Repeat only the lines running from the beginning of the material through the line that contains "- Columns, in".

Exercise data ->
● ● ●

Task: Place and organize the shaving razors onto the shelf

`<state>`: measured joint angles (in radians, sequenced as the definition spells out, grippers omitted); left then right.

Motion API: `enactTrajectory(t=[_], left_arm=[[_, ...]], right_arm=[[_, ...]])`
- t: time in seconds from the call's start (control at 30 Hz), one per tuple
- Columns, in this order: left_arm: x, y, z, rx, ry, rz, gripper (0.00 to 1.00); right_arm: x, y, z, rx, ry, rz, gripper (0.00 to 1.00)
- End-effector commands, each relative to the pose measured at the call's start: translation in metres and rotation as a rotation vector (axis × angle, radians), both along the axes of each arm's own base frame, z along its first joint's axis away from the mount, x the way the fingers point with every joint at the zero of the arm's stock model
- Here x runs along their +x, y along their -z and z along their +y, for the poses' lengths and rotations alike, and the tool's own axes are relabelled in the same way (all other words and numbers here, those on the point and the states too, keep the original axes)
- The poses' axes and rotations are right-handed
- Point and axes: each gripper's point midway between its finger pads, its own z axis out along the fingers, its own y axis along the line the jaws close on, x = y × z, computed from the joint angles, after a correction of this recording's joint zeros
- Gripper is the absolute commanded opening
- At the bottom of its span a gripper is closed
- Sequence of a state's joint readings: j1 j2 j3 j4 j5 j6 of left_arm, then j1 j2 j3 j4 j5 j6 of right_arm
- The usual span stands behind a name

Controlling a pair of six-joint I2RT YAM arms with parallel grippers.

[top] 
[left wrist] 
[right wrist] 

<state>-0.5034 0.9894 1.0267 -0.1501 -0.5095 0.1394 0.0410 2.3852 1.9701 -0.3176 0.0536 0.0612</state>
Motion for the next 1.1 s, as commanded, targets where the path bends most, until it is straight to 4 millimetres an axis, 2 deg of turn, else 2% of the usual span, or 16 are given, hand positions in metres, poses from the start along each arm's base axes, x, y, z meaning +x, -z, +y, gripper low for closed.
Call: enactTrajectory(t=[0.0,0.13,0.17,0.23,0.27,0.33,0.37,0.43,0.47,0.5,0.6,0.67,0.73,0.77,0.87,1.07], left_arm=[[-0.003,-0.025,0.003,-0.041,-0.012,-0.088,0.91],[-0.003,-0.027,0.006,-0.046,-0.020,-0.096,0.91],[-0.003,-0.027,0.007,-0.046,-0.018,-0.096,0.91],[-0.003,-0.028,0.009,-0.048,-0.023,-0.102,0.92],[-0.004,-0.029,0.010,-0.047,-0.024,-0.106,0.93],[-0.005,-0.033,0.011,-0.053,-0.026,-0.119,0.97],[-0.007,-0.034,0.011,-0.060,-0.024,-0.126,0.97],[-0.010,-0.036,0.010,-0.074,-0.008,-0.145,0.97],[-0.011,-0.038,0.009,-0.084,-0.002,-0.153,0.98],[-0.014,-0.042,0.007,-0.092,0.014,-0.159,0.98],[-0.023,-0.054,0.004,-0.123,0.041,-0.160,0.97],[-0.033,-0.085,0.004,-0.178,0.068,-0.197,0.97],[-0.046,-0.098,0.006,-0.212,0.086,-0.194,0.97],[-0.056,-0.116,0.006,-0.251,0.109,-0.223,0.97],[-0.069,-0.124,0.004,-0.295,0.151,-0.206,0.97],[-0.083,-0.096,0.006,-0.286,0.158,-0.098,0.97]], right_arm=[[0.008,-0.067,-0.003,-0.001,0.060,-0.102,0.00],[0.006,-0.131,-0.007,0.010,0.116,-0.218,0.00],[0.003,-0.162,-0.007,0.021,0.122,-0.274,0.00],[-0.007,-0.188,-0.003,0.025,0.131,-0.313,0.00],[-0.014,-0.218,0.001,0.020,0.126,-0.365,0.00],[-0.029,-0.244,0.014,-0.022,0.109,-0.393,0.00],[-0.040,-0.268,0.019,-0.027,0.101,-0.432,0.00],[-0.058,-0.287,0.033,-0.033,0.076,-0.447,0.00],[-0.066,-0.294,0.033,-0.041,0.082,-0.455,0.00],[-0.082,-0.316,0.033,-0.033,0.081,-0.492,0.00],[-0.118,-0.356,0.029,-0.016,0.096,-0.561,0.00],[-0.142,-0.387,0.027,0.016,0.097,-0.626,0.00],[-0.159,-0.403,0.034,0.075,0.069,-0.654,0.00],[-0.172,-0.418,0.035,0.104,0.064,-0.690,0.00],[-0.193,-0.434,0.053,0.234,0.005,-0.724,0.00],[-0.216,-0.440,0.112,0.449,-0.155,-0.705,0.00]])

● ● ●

Answer to the problem ->
Task: Place and organize the shaving razors onto the shelf

`<state>`: measured joint angles (in radians, sequenced as the definition spells out, grippers omitted); left then right.

Motion API: `enactTrajectory(t=[_], left_arm=[[_, ...]], right_arm=[[_, ...]])`
- t: time in seconds from the call's start (control at 30 Hz), one per tuple
- Columns, in this order: left_arm: x, y, z, rx, ry, rz, gripper (0.00 to 1.00); right_arm: x, y, z, rx, ry, rz, gripper (0.00 to 1.00)

The answer given is complete as it stands.